Fire Department in Black; Calls, Overdoses on Rise

Despite absorbing $350,000 in unanticipated expenses, the Londonderry Fire Department is operating in the black for the first time in five years, Fire Chief Darren O’Brien reported to the Budget Committee last week.

“The process by which the Town is now giving short-term disability funds and such back to the department they come out of has been a blessing on my behalf, with the number of people we have had out,” he said.

Additionally, O’Brien reported the spending freeze his department implemented starting in February of last year and record revenues last year have helped keep their budget in line.

“Vehicle repairs, station maintenance, training – we have held off on those,” he said. “Revenues for last year were the biggest for the department going as far back as I can see in the records.”

Last year, the department brought in over $831,000 for dispatch and various permits.

Moving forward, O’Brien told the Committee at its Aug. 27 meeting that he is focused on maintaining appropriate staffing levels and outfitting the Department’s apparatus, pumps, tower, pressure truck and command car with mobile data terminals, which provide responders with critical information before they arrive on the scene.

O’Brien said he ordered a new ambulance the Town should see arrive sometime in early January or February, and he recently signed a contract for a new fire pumper, which the Department expects to receive next summer.

In an effort to save money, O’Brien is looking to refurbish an outdated vehicle, noting the savings could allow the department to purchase a small aerial device to assist when an engine is out of service.

O’Brien said the Department is also working to apply for grant funds for communication infrastructure.
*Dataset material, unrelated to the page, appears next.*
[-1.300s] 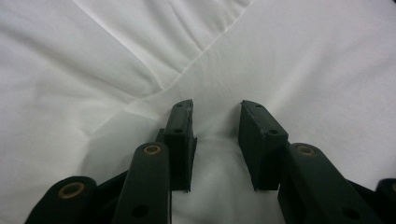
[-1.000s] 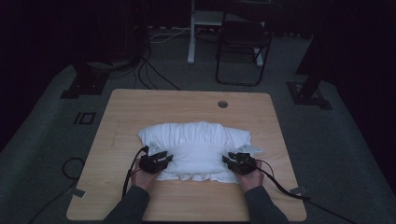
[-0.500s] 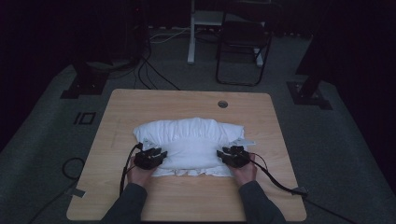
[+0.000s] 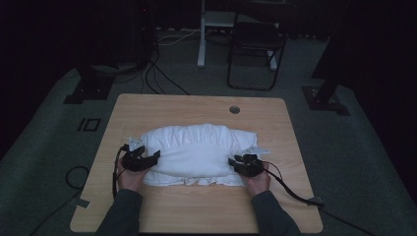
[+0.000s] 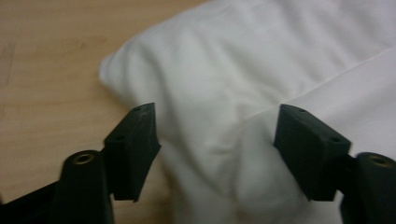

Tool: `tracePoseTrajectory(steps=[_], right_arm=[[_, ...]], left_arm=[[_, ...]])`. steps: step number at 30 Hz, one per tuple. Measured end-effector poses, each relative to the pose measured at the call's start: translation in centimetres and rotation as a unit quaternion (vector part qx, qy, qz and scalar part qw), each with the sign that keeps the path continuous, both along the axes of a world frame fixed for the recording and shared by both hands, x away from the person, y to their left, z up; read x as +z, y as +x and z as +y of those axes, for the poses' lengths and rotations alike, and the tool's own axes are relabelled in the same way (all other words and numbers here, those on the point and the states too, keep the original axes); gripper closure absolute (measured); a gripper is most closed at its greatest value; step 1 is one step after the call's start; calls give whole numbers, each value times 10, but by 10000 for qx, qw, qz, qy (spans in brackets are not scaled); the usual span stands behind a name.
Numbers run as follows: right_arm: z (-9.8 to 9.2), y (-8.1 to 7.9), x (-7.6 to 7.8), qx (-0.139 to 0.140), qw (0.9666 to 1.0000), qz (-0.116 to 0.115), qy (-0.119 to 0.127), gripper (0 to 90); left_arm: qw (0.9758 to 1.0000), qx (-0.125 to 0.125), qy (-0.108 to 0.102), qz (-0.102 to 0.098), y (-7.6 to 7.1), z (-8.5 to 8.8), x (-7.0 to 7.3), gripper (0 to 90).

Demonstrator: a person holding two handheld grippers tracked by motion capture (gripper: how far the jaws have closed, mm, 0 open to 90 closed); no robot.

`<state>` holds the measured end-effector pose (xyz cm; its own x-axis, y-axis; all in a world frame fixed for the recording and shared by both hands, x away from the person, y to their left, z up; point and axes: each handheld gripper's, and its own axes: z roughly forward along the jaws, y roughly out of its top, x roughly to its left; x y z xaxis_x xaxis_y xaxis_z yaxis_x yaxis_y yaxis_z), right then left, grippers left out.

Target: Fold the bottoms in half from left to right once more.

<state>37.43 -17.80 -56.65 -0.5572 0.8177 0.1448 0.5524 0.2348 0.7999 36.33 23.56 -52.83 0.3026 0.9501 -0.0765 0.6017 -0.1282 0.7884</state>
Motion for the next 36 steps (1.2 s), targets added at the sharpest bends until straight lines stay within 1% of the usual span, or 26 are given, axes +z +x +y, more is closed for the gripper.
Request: tracePoseTrajectory(steps=[1,2,4,6,7,8,9,11,12,13,14,15,16,17,18,19,20,22,23,25,27,28,31,32,34,36], right_arm=[[0,0,0,3,10000,-2,-1,630],[0,0,0,2,10000,1,1,630],[0,0,0,0,10000,0,3,630],[0,0,0,5,10000,-15,-2,630],[0,0,0,9,10000,-19,-6,630],[0,0,0,11,10000,-24,-7,630],[0,0,0,11,10000,-24,-7,630],[0,-1,0,11,10000,-34,-8,630],[0,-1,-1,0,10000,-48,-10,630],[0,-1,-1,0,10000,-48,-10,630],[0,-1,-1,-7,10000,-50,-8,629],[0,-1,-1,-7,10000,-50,-8,629],[1,-1,-1,-14,10000,-52,-10,629],[1,-1,-1,-14,10000,-52,-10,629],[1,-1,-1,-25,10000,-49,-3,628],[1,-1,-1,-25,10000,-49,-3,628],[1,-2,-1,-29,10000,-49,1,627],[1,-2,0,-18,10000,-38,12,623],[1,-2,0,-18,10000,-38,12,623],[0,-2,0,-8,10000,-21,25,620],[0,-1,1,10,10000,9,46,615],[0,-1,1,18,10000,13,42,613],[0,-1,2,15,10000,31,49,604],[-1,-1,3,46,9999,77,88,580],[-2,0,5,58,9999,117,100,565],[0,0,13,122,9999,99,8,524]], left_arm=[[9999,43,-4,153,3,1,-5,281],[9997,85,20,215,5,1,-7,251],[9990,152,67,418,10,0,-15,187],[9983,177,77,548,13,-1,-20,159],[9983,177,77,548,13,-1,-20,150],[9973,179,23,716,16,-1,-24,117],[9976,215,62,661,16,-1,-26,117],[9977,219,83,642,15,-2,-26,116],[9978,180,116,633,15,-3,-26,135],[9979,153,84,617,14,-4,-26,135],[9980,127,112,606,12,-6,-26,202],[9983,89,98,575,11,-8,-25,202],[9984,-8,35,567,9,-9,-25,356],[9984,-74,-51,560,8,-10,-25,356],[9981,-148,-175,568,7,-10,-25,488],[9981,-148,-175,568,7,-10,-25,543],[9977,-212,-311,564,6,-10,-26,619],[9977,-258,-294,557,6,-11,-27,705],[9977,-258,-294,557,6,-11,-27,732],[9977,-283,-276,551,6,-11,-27,752],[9975,-294,-319,555,6,-10,-27,757],[9973,-300,-379,556,6,-9,-28,761],[9971,-302,-407,559,6,-8,-28,764],[9971,-291,-431,558,6,-8,-28,767],[9970,-286,-461,549,6,-8,-27,770],[9968,-275,-504,559,6,-6,-27,778]])
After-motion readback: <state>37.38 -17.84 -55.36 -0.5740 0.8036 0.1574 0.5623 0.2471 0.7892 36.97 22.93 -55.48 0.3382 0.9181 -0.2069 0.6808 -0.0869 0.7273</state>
Starting Sept. 1, O’Brien said he plans to drop staffing down to nine personnel; then, hopefully, return to full staffing during the winter months.

“We were blessed to have the Town hire four additional firefighters, and we are in the middle of that hiring process,” he said. “We have one new firefighter starting on Sept. 14. We are hoping to hire another in October, and the other two sometime later in the year.”

O’Brien noted the additional hire brings the Department’s staffing up to 10 personnel, 24 hours per day. If someone is out, the Department is still staffed at nine firefighters, plus a battalion chief.

Member Ted Combes asked how a proposed nursing home to be constructed in Londonderry would affect staffing and response.

“We are up 2,500 calls this year. There was definitely an uptick,” O’Brien said, noting the number of overdoses the department is responding to has increased to as high as six to seven per week. “I think we responded to three overdoses today.”

With the nursing home being built, O’Brien said the Department considered the potential increase in call volume when completing the strategic plan for population.

According to safety guidelines, Londonderry should be staffed around 14 personnel per shift.

“I would like to phase us into that as we go. A nursing home in Londonderry is something Londonderry hasn’t experienced,” O’Brien said.

O’Brien has consulted with other communities with nursing homes and said they see between 300 and 350 calls per year to those facilities.

In addition to slowly adjusting staffing to meet the needs of the growing community, O’Brien is hoping to start finding funds in his operating budget to equip apparatus with mobile data terminals, which give crews responding to a call messages from dispatch about what is going on in the building, floor plans of the building and other valuable information, such as how much water they will need, where they may encounter obstacles and where hydrants are located.

“This is something I’m hoping to phase in over time,” he said.